- [Raw data]:
Content starts

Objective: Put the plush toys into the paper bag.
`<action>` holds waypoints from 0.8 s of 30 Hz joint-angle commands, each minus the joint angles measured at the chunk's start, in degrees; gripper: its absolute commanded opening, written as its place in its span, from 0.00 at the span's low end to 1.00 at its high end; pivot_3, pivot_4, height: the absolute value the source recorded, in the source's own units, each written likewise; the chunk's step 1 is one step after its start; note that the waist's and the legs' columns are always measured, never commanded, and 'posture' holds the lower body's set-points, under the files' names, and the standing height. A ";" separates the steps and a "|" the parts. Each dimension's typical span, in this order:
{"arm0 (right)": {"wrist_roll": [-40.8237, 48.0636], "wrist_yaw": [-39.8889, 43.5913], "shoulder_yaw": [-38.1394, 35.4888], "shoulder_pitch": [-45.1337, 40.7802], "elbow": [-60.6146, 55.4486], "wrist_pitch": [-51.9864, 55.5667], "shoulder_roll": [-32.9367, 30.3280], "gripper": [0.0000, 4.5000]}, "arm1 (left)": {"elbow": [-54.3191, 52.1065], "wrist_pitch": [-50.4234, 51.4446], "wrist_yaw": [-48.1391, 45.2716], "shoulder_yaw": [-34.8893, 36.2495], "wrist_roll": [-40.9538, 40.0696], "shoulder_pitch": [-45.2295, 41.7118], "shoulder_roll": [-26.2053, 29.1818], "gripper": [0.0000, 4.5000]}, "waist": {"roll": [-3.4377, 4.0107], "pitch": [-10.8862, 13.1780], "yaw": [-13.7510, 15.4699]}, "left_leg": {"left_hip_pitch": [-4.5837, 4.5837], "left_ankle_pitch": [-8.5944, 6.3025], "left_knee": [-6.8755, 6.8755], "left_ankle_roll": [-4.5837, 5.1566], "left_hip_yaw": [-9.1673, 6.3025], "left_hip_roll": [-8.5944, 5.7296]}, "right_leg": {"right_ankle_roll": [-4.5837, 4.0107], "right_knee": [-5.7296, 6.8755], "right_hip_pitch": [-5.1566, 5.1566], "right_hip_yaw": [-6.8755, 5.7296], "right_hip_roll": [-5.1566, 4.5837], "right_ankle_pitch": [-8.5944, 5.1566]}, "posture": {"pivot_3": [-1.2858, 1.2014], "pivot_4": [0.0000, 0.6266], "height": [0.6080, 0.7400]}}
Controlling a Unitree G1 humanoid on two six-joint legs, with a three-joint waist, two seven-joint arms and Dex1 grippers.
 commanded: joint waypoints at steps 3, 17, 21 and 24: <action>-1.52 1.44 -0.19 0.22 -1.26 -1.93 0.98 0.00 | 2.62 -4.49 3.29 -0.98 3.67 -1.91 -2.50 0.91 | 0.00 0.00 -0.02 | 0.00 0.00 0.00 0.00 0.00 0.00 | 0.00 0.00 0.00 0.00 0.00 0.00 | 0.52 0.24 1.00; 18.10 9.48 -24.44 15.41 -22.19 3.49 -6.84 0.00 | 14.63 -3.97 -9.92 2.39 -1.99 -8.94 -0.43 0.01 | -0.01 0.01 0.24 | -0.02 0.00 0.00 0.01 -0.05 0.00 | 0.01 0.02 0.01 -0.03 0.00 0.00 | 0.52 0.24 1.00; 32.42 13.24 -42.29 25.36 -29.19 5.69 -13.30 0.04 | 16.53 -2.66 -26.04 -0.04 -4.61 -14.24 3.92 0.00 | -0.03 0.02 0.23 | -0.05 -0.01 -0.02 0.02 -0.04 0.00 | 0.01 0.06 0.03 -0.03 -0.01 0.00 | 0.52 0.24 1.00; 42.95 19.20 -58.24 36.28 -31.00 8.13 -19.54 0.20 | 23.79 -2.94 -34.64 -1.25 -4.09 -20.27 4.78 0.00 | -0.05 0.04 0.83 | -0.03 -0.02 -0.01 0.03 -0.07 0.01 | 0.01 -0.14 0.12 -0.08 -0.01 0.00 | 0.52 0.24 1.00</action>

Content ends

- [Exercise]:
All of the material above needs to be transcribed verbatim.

- [Response area]:
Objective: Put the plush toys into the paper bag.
`<action>` holds waypoints from 0.8 s of 30 Hz joint-angle commands, each minus the joint angles measured at the chunk's start, in degrees; gripper: its absolute commanded opening, written as its place in its span, from 0.00 at the span's low end to 1.00 at its high end; pivot_3, pivot_4, height: the absolute value the source recorded, in the source's own units, each written likewise; the chunk's step 1 is one step after its start; note that the waist's and the legs' columns are always measured, never commanded, and 'posture' holds the lower body's set-points, under the files' names, and the standing height. A ";" separates the steps and a "|" the parts. Each dimension's typical span, in this order:
{"arm0 (right)": {"wrist_roll": [-40.8237, 48.0636], "wrist_yaw": [-39.8889, 43.5913], "shoulder_yaw": [-38.1394, 35.4888], "shoulder_pitch": [-45.1337, 40.7802], "elbow": [-60.6146, 55.4486], "wrist_pitch": [-51.9864, 55.5667], "shoulder_roll": [-32.9367, 30.3280], "gripper": [0.0000, 4.5000]}, "arm1 (left)": {"elbow": [-54.3191, 52.1065], "wrist_pitch": [-50.4234, 51.4446], "wrist_yaw": [-48.1391, 45.2716], "shoulder_yaw": [-34.8893, 36.2495], "wrist_roll": [-40.9538, 40.0696], "shoulder_pitch": [-45.2295, 41.7118], "shoulder_roll": [-26.2053, 29.1818], "gripper": [0.0000, 4.5000]}, "waist": {"roll": [-3.4377, 4.0107], "pitch": [-10.8862, 13.1780], "yaw": [-13.7510, 15.4699]}, "left_leg": {"left_hip_pitch": [-4.5837, 4.5837], "left_ankle_pitch": [-8.5944, 6.3025], "left_knee": [-6.8755, 6.8755], "left_ankle_roll": [-4.5837, 5.1566], "left_hip_yaw": [-9.1673, 6.3025], "left_hip_roll": [-8.5944, 5.7296]}, "right_leg": {"right_ankle_roll": [-4.5837, 4.0107], "right_knee": [-5.7296, 6.8755], "right_hip_pitch": [-5.1566, 5.1566], "right_hip_yaw": [-6.8755, 5.7296], "right_hip_roll": [-5.1566, 4.5837], "right_ankle_pitch": [-8.5944, 5.1566]}, "posture": {"pivot_3": [-1.2858, 1.2014], "pivot_4": [0.0000, 0.6266], "height": [0.6080, 0.7400]}}
Controlling a Unitree G1 humanoid on two six-joint legs, with a three-joint waist, two seven-joint arms and Dex1 grippers.
 commanded: joint waypoints at steps 3, 17, 21 and 24: <action>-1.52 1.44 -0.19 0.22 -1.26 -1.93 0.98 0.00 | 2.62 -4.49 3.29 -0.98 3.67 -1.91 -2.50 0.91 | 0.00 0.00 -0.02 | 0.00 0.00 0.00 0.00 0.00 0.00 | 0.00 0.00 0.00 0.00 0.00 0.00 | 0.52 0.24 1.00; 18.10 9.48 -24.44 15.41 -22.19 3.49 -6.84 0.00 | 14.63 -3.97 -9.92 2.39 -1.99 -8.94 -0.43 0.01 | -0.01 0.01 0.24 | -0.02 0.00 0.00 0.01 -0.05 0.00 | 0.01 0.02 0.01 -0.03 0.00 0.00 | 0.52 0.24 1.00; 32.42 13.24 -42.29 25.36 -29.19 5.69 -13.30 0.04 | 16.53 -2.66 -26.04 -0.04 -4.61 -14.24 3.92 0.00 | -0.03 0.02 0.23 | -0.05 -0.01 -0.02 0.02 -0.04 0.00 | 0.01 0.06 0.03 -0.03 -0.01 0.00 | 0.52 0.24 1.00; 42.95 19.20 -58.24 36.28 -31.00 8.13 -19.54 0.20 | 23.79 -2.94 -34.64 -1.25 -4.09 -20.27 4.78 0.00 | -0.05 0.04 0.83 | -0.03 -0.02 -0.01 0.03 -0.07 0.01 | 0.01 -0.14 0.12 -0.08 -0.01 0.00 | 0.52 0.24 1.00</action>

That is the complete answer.